The idea of using Trigger.clear() (the clean up method is called clear() instead of onClose()) method is great!
It will be called when the window is closed but also when it is merged.
So, I think you are right and we only need to increment the counter in Trigger.onElement() and decrement in Trigger.clear().

I'm not 100% sure, but I doubt that metrics can checkpointed. Chesnay (in CC) would know that. Not sure what would be the best approach if you need a fault tolerant solution.

Best, Fabian




2018-06-19 16:38 GMT+02:00 Dongwon Kim <eastcirc...@gmail.com <mailto:eastcirc...@gmail.com>>:

    Hi Fabian,
    Thanks a lot for your reply.

        Do you need to number of active session windows as a
        DataStream or would you like to have it as a metric that you
        can expose.
        I possible, I would recommend to expose it as a metric because
        they are usually easier to collect.

    I want to have it as a metric and it doesn't look difficult thanks
    to the metric system exposed by TriggerContext.
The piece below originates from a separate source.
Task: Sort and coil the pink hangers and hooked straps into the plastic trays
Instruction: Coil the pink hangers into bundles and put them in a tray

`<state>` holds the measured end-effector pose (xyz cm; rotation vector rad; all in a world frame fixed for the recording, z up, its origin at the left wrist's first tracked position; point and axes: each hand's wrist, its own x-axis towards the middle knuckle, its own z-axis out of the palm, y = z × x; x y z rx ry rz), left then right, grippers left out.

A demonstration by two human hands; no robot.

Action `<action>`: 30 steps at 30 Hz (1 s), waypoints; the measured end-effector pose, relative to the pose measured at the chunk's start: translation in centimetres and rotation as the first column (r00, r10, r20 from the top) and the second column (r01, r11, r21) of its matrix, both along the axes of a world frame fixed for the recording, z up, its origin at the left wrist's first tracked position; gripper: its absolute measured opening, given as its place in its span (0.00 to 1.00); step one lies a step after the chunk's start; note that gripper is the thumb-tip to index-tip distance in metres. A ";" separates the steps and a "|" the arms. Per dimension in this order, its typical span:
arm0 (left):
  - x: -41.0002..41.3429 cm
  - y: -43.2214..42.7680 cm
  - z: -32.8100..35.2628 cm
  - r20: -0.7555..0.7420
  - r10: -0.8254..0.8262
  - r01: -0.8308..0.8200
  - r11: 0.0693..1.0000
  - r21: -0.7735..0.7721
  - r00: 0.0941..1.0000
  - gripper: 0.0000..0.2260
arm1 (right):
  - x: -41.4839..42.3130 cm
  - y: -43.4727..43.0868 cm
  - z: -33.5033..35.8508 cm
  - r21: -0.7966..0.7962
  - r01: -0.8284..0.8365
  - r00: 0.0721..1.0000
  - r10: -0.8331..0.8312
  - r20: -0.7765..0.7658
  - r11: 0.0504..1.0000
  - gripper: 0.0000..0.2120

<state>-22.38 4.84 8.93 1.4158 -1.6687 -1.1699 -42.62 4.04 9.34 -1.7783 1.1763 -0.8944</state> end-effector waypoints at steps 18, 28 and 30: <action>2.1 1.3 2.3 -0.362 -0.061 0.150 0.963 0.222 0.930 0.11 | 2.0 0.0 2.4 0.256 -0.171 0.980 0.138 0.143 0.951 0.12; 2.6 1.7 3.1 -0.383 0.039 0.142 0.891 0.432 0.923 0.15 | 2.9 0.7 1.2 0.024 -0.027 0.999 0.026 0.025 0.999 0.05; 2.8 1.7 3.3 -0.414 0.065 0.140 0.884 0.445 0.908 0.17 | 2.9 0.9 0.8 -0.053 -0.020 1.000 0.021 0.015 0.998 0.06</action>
        In order to track how many session windows exist, we would
        need to increment a counter by one when a new window is
        created (or an element is assigned to a window, which is
        equivalent for session windows)

    I agree with you that we need to increment a counter when
    Trigger.onElement() is called due to the characteristic of session
    windows.

        and decrement the counter when windows are merged by the
        number of merged windows minus one.
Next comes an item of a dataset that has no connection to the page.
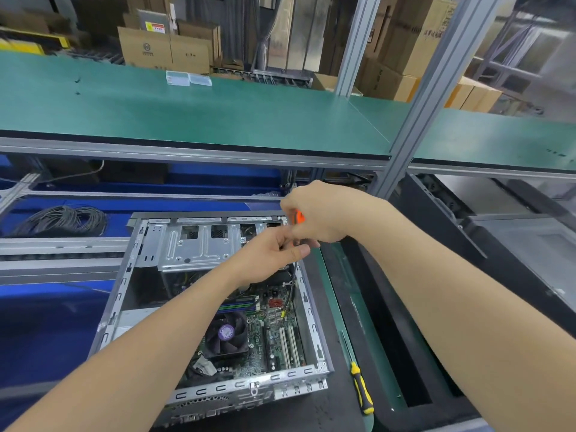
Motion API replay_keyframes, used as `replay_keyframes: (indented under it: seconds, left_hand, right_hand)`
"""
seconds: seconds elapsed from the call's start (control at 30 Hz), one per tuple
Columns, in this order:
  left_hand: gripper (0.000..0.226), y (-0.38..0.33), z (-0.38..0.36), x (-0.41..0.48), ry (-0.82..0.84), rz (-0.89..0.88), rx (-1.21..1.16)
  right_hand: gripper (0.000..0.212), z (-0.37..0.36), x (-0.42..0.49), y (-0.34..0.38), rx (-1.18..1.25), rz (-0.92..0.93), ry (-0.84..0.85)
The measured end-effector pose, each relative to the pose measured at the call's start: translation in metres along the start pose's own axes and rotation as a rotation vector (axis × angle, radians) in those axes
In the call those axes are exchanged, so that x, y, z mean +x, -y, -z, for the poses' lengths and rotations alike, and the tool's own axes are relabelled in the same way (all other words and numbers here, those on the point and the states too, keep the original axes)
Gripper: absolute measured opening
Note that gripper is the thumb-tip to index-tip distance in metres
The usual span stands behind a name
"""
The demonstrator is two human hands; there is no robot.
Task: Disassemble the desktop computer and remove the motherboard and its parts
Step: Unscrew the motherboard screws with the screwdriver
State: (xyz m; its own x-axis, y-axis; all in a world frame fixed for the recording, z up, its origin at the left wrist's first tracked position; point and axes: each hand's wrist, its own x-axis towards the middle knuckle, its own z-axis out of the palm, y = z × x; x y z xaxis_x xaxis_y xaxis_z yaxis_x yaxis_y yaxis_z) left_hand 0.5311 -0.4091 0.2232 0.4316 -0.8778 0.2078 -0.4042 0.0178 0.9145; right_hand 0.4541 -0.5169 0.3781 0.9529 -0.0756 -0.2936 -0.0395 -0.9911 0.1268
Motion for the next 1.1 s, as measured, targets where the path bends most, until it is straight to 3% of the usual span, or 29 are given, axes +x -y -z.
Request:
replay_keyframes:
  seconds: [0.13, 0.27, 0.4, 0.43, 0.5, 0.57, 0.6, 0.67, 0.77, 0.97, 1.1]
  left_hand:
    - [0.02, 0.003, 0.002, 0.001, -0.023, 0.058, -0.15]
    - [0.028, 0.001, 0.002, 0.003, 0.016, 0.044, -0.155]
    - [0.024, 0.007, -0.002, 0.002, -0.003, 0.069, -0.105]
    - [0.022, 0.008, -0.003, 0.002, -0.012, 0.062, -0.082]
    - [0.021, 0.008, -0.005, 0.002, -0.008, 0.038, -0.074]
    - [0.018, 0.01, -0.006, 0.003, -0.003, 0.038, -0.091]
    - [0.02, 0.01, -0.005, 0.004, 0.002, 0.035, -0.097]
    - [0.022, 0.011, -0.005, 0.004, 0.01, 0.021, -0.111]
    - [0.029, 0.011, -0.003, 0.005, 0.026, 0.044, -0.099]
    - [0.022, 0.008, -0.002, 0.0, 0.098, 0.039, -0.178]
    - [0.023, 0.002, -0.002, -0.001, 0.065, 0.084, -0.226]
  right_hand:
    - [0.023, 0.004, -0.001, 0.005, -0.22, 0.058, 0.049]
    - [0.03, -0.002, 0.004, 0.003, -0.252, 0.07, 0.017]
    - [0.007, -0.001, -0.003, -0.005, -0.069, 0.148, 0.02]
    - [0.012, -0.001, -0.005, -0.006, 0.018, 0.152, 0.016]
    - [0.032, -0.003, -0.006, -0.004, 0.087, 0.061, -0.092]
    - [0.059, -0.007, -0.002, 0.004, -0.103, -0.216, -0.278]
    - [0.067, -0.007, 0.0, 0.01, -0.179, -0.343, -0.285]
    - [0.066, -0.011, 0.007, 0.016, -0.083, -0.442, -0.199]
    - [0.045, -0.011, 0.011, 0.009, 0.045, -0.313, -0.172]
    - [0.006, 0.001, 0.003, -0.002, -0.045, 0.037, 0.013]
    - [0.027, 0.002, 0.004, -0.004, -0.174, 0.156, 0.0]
    You decrement the counter when windows are merged, but I think we
    need to decrement the counter when a window is expired as well.

        However, decrementing the counter is difficult. Although the
        Trigger.onMerge() method is called, it does not know how many
        windows were merged (which is done by the WindowAssigner) and
        only sees the merged window.

    We assume that timestamps of records from a user are in ascending
    order, so only one window is closed at a time which simplifies the
    problem of how to decrement the counter.
    Nevertheless, I think I need to decrement the counter in
    Trigger.onClose(), not Trigger.onMerge().
    By doing that in Trigger.onClose(), we can take care of both
    cases: when a window is merged and when a window is expired.
    How do you think about it?

    The reason I mention state is to calculate the exact number of
    active sessions even after my Flink application is restarted from
    checkpoints or savepoints.
    If we restore from a savepoint and the counter is initialized to
    0, we'll see an incorrect value from a dashboard.
    This is the biggest concern of mine at this point.

    Best,

    - Dongwon


    On Tue, Jun 19, 2018 at 7:14 PM, Fabian Hueske <fhue...@gmail.com
    <mailto:fhue...@gmail.com>> wrote:

        Hi Dongwon,

        Do you need to number of active session windows as a
        DataStream or would you like to have it as a metric that you
        can expose.
        I possible, I would recommend to expose it as a metric because
        they are usually easier to collect.

        SessionWindows work internally as follows:
        - every new record is added to a new window that starts at the
        timestamp of the record and ends at timestamp + gap size. When
        a record is added to a window, Trigger.onElement() is called.
        - after a window was created, the session window assigner
        tries to merge window with overlapping ranges. When windows
        are merged, Trigger.onMerge() is called.

        In order to track how many session windows exist, we would
        need to increment a counter by one when a new window is
        created (or an element is assigned to a window, which is
        equivalent for session windows) and decrement the counter when
        windows are merged by the number of merged windows minus one.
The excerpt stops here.